| EXERCISE GOAL |
From the line containing "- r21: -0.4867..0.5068" to the line containing "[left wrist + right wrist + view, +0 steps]" in the entries below, reproduce every line exactly, ends included. Nothing else belongs in the copy, and no pictures.

| DATA |
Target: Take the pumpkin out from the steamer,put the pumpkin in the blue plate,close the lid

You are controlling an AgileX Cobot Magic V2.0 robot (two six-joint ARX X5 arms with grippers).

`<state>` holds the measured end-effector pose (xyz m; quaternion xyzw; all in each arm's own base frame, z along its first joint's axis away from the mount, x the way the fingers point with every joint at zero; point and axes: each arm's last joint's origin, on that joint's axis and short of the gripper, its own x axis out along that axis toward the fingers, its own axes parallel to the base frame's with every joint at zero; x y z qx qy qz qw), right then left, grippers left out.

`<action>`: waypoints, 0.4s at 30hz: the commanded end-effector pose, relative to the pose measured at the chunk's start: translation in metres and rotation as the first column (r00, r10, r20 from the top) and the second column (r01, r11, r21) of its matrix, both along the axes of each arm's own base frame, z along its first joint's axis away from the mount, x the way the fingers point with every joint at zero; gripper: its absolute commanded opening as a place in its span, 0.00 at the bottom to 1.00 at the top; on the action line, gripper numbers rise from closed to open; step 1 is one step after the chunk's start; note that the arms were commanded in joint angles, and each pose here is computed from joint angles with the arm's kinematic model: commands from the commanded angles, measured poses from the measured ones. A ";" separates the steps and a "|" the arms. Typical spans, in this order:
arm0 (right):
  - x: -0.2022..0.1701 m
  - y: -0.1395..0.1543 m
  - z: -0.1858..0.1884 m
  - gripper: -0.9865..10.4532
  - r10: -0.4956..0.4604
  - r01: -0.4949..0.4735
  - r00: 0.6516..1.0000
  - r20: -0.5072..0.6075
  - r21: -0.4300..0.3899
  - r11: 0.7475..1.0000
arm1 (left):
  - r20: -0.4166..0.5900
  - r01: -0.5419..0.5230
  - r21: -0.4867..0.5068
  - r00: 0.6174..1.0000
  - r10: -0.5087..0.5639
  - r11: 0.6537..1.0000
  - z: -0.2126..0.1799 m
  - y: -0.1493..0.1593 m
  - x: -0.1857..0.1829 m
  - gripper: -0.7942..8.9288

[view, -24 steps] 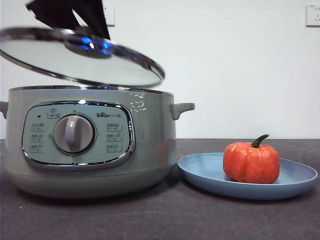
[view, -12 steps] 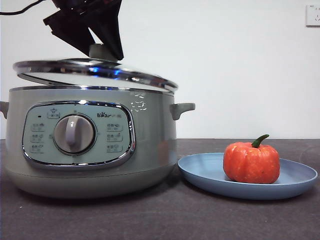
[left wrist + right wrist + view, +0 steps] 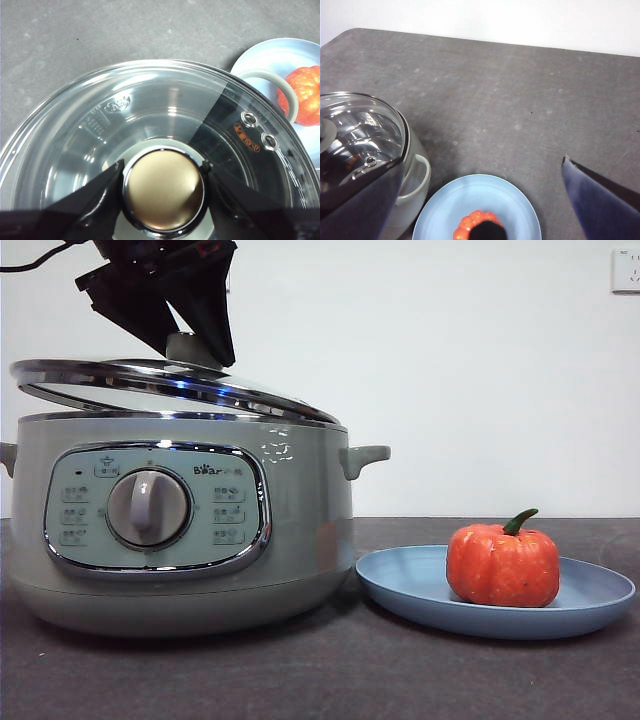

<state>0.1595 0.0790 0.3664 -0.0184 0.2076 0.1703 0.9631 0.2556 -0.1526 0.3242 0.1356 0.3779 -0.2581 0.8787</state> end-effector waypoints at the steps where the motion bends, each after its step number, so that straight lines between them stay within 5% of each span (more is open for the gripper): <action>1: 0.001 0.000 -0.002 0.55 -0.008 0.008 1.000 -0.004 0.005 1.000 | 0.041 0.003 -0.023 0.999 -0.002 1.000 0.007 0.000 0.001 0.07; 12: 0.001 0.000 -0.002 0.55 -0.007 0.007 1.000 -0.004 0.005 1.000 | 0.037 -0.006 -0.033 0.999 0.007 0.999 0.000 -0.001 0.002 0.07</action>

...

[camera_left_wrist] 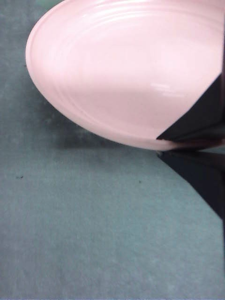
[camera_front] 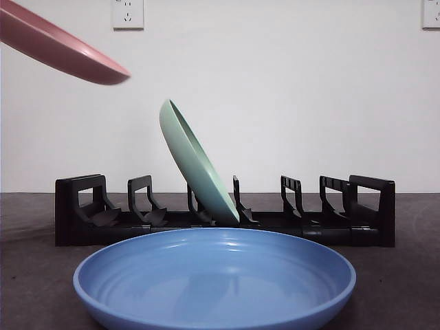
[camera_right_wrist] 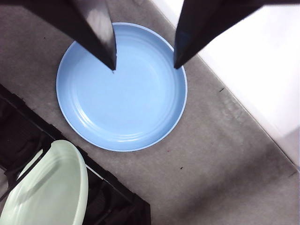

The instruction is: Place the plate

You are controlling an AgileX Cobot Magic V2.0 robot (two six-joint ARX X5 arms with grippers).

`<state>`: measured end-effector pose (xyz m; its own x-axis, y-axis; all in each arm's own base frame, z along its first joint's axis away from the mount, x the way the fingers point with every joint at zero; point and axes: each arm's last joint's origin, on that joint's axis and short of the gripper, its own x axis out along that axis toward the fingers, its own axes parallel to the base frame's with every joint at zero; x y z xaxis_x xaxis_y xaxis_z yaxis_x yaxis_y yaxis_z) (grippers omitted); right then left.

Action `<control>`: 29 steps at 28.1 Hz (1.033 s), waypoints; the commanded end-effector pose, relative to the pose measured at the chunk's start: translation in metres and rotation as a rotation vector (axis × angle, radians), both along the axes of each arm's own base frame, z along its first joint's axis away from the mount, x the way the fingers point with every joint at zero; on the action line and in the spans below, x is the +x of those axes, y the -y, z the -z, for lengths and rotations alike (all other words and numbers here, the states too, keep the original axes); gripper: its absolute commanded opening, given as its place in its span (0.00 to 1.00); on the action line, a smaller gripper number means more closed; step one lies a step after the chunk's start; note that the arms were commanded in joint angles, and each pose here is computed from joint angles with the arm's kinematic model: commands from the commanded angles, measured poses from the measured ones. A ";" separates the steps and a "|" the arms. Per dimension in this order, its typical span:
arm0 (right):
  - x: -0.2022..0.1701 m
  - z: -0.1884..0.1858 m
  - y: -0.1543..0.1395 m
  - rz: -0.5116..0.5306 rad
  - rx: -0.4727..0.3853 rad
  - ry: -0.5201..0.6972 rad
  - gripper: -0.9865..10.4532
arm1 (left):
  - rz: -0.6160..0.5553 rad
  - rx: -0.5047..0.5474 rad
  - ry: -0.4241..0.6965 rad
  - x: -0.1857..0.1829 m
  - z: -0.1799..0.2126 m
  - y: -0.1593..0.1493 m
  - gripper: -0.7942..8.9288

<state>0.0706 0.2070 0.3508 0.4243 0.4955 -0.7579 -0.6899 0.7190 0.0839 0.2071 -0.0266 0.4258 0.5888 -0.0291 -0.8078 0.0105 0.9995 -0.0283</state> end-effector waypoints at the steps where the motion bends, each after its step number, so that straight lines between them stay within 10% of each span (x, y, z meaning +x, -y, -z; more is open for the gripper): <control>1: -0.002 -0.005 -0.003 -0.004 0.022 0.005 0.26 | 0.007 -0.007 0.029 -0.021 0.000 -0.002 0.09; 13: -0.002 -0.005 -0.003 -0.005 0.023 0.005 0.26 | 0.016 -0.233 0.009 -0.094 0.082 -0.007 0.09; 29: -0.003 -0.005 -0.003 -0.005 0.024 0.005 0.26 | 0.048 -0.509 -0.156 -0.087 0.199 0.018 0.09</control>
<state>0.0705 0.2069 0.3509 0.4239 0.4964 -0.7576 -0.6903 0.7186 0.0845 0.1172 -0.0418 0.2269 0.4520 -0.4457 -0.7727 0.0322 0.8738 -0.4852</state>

| EXPECTED ANSWER |
  - r21: -0.4867..0.5068
  - r00: 0.6174..1.0000
  - r10: -0.5087..0.5639
  - r11: 0.6537..1.0000
  - z: -0.2126..0.1799 m
  - y: -0.1493..0.1593 m
  - x: -0.1857..0.1829 m
  - gripper: -0.7942..8.9288

[view, -24 steps] 
[view, -12 steps] 
[left wrist + right wrist + view, +0 steps] 

There's no more to the answer.